§ **Exercise requirements**:
Please output exactly the lines from the one containing "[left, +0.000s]" through the last line of the records, both included.

§ **Source data**:
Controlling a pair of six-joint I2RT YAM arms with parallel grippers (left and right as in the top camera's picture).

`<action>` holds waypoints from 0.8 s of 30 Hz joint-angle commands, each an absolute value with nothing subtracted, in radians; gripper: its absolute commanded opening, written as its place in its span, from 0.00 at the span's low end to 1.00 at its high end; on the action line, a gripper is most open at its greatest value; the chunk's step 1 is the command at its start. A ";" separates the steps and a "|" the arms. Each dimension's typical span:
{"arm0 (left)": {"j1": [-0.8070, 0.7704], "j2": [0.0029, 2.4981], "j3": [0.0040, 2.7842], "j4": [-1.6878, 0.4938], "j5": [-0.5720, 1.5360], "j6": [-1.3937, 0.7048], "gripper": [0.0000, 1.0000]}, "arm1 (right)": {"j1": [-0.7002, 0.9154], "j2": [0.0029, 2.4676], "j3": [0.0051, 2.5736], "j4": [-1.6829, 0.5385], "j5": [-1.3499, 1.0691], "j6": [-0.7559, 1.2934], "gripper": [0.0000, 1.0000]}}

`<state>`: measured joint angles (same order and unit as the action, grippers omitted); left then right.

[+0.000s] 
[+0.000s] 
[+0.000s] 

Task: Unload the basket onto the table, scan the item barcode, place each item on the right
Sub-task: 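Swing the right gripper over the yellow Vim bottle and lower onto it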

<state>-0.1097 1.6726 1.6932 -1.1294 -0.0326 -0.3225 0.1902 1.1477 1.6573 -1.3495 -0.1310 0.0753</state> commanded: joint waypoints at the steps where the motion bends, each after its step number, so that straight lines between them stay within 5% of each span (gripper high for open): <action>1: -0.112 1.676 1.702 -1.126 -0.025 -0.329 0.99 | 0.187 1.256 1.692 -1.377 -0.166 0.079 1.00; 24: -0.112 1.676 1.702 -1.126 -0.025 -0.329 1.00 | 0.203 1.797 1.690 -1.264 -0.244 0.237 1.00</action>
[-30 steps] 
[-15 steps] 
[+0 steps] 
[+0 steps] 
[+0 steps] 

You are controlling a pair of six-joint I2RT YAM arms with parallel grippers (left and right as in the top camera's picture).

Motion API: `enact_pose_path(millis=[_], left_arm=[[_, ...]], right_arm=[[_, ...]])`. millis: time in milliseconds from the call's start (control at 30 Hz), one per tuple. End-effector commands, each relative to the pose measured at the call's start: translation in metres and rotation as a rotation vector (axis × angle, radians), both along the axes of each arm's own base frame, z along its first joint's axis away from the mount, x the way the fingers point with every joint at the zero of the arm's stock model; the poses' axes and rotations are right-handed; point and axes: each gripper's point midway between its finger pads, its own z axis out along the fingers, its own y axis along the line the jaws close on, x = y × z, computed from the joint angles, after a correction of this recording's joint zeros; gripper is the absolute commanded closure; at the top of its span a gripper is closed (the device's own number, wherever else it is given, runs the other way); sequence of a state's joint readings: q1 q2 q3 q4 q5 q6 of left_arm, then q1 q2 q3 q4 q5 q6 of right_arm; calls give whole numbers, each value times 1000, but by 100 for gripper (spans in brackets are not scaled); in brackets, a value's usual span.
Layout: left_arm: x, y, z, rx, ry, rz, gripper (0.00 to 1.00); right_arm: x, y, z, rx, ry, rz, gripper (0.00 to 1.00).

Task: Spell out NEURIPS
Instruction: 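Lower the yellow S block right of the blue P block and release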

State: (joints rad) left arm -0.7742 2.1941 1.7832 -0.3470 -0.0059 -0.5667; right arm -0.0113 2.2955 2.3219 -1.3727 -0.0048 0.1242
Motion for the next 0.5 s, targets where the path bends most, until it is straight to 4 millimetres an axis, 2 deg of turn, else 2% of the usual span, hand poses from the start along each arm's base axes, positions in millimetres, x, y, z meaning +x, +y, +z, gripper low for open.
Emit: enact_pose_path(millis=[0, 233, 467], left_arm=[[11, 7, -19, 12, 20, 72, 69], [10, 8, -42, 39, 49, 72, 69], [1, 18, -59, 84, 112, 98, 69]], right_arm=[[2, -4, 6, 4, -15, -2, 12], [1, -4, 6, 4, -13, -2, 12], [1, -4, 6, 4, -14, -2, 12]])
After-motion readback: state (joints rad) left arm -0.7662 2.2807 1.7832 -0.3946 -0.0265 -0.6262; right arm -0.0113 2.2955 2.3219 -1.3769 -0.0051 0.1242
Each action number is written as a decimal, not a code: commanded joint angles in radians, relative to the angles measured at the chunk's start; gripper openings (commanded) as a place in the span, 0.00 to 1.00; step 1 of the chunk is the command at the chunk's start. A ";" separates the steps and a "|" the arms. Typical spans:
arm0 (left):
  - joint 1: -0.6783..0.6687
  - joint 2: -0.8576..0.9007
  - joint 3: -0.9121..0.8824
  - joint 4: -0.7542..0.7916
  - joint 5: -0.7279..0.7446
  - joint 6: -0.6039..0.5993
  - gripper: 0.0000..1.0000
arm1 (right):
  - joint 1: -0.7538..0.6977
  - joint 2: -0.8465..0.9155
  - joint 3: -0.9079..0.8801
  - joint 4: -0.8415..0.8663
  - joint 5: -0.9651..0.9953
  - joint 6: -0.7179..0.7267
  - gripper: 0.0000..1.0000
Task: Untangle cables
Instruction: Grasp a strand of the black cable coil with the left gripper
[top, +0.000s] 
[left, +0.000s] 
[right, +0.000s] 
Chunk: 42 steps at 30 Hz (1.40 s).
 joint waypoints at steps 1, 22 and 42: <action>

§ **Response to the task**:
[left, +0.000s] 
[right, +0.000s] 
Chunk: 42 steps at 30 Hz (1.40 s).
 joint waypoints at steps 1, 22 and 42: <action>

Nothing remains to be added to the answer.